# Pleco in 65 gallon



## biskit (Nov 17, 2005)

I have the following fish in my 65 gallon (250 liter)

1 Bala Shark 
1 Blood Parrot 
2 Rainbow sharks 
2 Clown Loaches 

They are all quite big, ranging from 8 to 10 inches and have been together in the same tank for about 5 years now (they haven't had any new tank mates in that time....) :fish: 

Will I be able to put my 5 inch Sailfin Pleco in that tank?

Thnx :king:

p.s I know the Sailfin Pleco will one day be 2 big for the tank. We did not buy him, we got him from friends together with their tank. He wil be moving from 29 gallon ----> 65 gallon if possible and later 2 even bigger tank.


----------



## Cichlid Man (Jan 19, 2005)

Yeah, he will be fine for the time being, but as you said yourself, when he grows a bit bigger he would much prefer a bigger place to live. 
What would you do if I said to you "right, you have to live in a one bedroom flat for the next 5 years without leaving the premises." (no offense to people suffering from agrophobia, it was just an example LOL).


----------



## Cichlid Man (Jan 19, 2005)

Just to let you know, all my adult plecos live in my eight foot tank along with other peaceful species. I never keep plecos in small tanks for any length of time, because as you might not be aware of, even though they rest on the bottom of the tank or cling to the glass for most of the day, they are poor swimmers and very active at night, so this makes life very difficult when you are a foot long unflexible plec, who needs to turn around and browse around the tank with a width of only a couple of inches longer than you are.


----------



## biskit (Nov 17, 2005)

Thanx CichlidMan.... :-D 

I bought a nice piece of bogwood for the big tank and as soon as that is in I will move him to the biger tank. Yes I do know that he will get to big, as I said we didn't buy him - I just hate these LFS's that just sell these Pleco's without worrying how big they will get!
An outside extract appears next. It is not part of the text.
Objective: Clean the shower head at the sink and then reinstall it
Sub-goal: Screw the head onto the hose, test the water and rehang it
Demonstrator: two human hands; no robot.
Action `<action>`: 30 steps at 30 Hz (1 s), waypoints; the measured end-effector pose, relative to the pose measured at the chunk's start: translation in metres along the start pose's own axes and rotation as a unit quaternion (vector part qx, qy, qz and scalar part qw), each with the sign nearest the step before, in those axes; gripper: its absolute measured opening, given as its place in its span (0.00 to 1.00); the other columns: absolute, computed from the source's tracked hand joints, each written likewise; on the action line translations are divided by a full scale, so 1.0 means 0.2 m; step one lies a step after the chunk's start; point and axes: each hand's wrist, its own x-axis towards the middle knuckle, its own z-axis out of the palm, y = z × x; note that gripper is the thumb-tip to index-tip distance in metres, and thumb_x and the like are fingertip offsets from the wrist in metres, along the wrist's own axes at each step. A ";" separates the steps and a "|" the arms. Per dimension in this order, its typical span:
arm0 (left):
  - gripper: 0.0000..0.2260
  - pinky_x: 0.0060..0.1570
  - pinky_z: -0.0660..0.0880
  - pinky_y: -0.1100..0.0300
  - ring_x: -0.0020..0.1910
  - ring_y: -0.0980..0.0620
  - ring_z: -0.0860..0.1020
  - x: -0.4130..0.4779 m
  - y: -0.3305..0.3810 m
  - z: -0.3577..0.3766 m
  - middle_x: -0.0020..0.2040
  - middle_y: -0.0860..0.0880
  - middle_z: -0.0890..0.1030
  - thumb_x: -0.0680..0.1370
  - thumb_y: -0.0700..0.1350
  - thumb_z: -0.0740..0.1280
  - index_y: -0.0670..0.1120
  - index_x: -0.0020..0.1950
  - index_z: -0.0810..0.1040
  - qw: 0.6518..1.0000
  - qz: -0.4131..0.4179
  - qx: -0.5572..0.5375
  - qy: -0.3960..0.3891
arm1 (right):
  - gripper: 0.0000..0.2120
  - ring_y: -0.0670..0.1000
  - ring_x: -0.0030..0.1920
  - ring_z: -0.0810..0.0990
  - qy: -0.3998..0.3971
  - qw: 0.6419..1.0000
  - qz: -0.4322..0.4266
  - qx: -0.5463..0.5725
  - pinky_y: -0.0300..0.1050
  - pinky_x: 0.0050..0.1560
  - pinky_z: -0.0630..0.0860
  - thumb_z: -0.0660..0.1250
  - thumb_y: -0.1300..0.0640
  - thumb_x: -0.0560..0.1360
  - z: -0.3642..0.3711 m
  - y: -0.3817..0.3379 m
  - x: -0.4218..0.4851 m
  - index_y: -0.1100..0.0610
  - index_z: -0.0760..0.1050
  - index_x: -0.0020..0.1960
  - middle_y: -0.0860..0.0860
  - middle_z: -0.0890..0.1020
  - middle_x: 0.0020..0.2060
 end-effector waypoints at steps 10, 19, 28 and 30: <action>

That's the main reason why we dnt want 2 take him back - because they might end up selling him 2 someone with a 10 gallon tank :shock: 

Well he is moving from his 29 gallon to the 65 gallon and I have plans for a 125 gallon for the future (about 6 months from now)


----------



## Fraser (Dec 5, 2005)

I thought plecos only grew to a certain size depending on the size of the tank their in, just like all fish really :S


----------